#### About this task
Word for word, restate the lines of the data from the first through the one containing "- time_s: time", and nothing else.
*** Block opens ***
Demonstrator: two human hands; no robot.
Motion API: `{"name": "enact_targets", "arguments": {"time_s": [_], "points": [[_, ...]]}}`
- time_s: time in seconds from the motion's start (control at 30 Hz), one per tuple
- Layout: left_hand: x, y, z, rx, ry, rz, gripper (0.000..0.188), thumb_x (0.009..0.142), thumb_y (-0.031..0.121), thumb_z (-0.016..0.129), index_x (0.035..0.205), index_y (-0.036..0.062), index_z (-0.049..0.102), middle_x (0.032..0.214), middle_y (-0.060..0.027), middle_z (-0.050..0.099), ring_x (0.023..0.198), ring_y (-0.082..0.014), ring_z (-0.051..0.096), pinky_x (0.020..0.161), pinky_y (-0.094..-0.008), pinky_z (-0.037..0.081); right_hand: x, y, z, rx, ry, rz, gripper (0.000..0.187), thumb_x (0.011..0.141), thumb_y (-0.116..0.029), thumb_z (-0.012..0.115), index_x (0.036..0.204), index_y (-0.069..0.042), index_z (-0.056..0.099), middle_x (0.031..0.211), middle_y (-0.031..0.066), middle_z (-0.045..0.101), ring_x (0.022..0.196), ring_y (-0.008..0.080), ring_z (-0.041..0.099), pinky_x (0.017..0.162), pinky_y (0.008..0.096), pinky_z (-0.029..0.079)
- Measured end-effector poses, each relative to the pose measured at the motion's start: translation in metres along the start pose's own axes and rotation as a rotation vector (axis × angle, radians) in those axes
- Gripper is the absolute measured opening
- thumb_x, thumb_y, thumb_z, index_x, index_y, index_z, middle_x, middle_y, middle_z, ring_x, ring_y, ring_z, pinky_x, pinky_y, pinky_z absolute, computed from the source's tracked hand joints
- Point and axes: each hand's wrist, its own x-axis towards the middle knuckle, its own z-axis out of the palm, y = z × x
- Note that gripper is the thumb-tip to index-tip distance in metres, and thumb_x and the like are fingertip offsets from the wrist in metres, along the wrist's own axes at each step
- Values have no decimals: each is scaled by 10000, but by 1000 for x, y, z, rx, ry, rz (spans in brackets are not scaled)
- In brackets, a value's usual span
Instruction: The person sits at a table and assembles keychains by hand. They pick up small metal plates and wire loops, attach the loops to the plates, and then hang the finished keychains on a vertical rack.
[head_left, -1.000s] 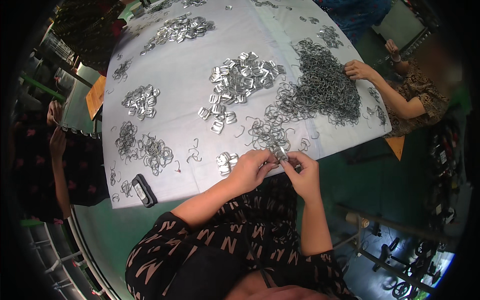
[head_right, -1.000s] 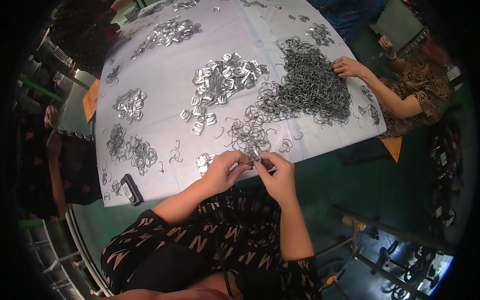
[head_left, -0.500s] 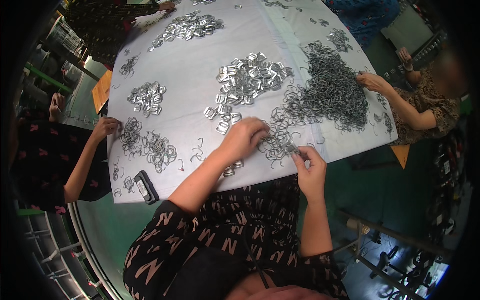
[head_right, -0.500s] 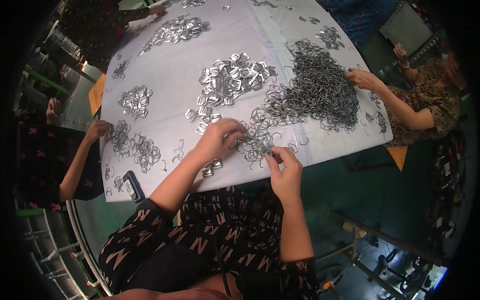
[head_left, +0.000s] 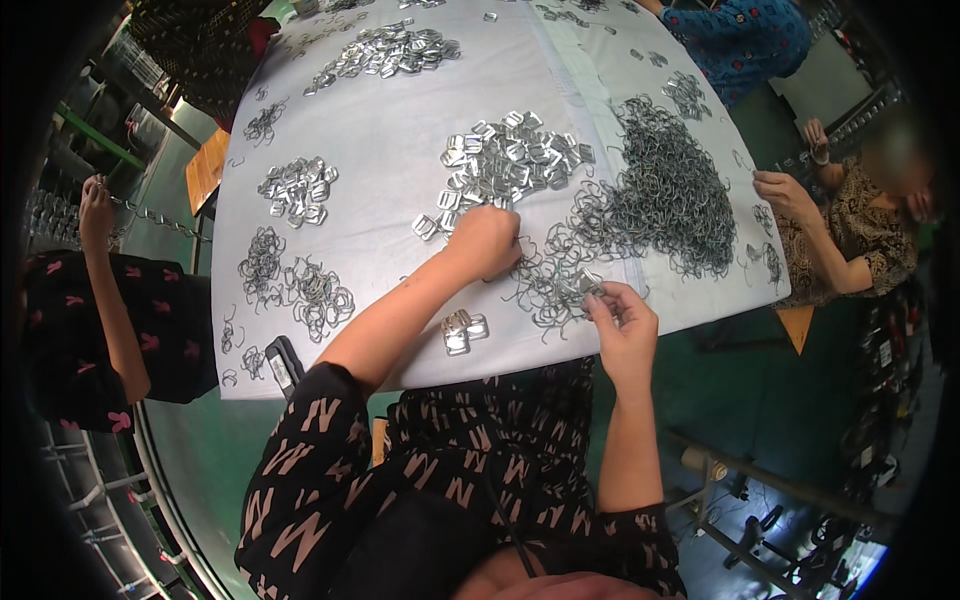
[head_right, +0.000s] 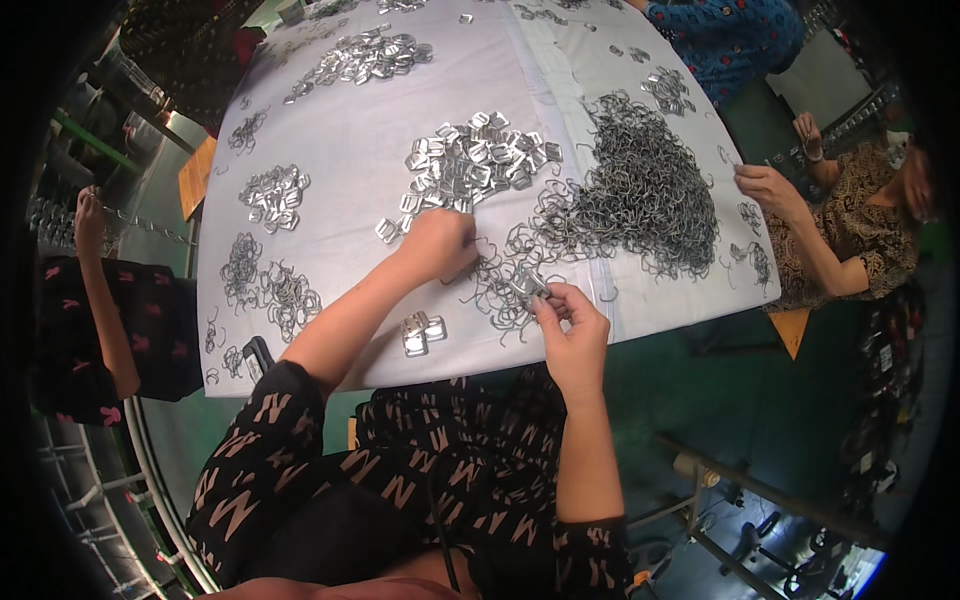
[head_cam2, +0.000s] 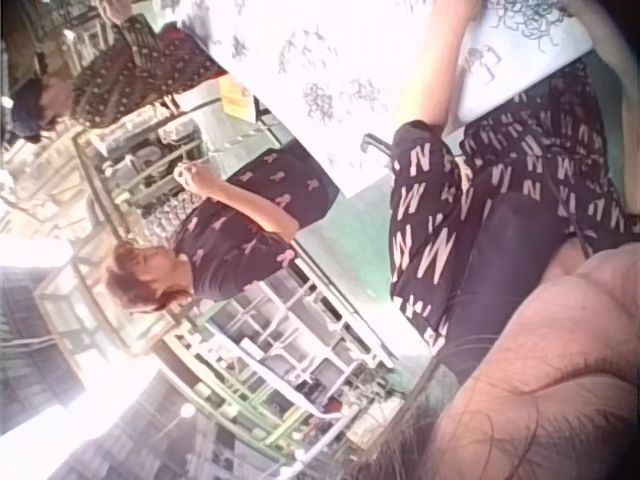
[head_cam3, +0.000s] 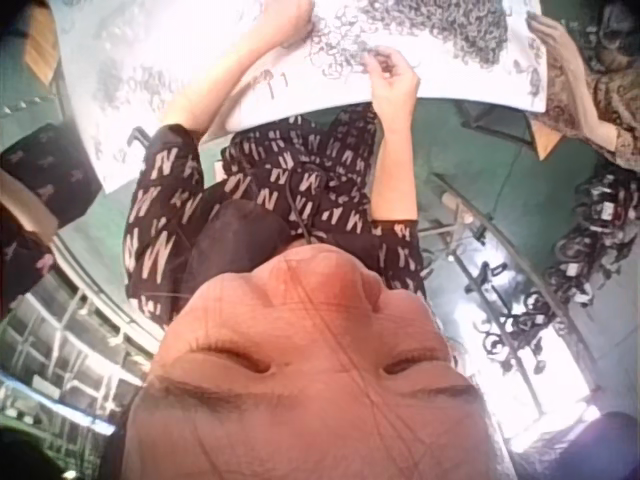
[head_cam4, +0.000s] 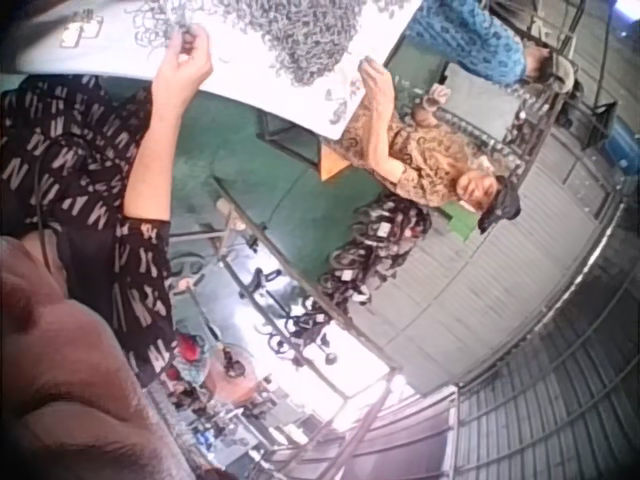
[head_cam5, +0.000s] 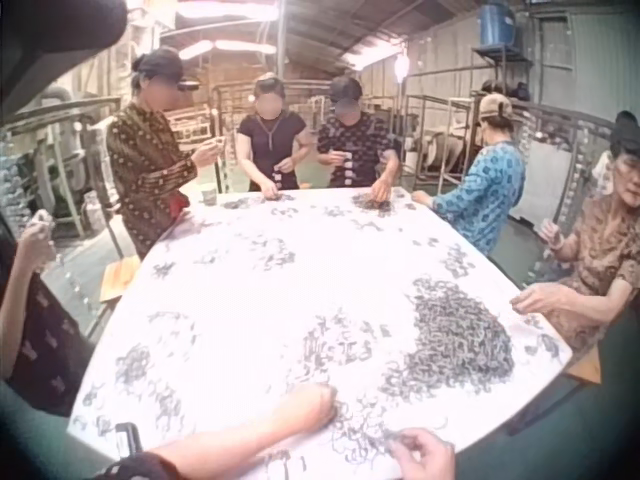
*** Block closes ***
#### Output below
Demonstrator: two human hands; no robot.
Motion API: `{"name": "enact_targets", "arguments": {"time_s": [_], "points": [[_, ...]]}}`
- time_s: time in seconds from the motion's start (control at 30 Hz), one per tuple

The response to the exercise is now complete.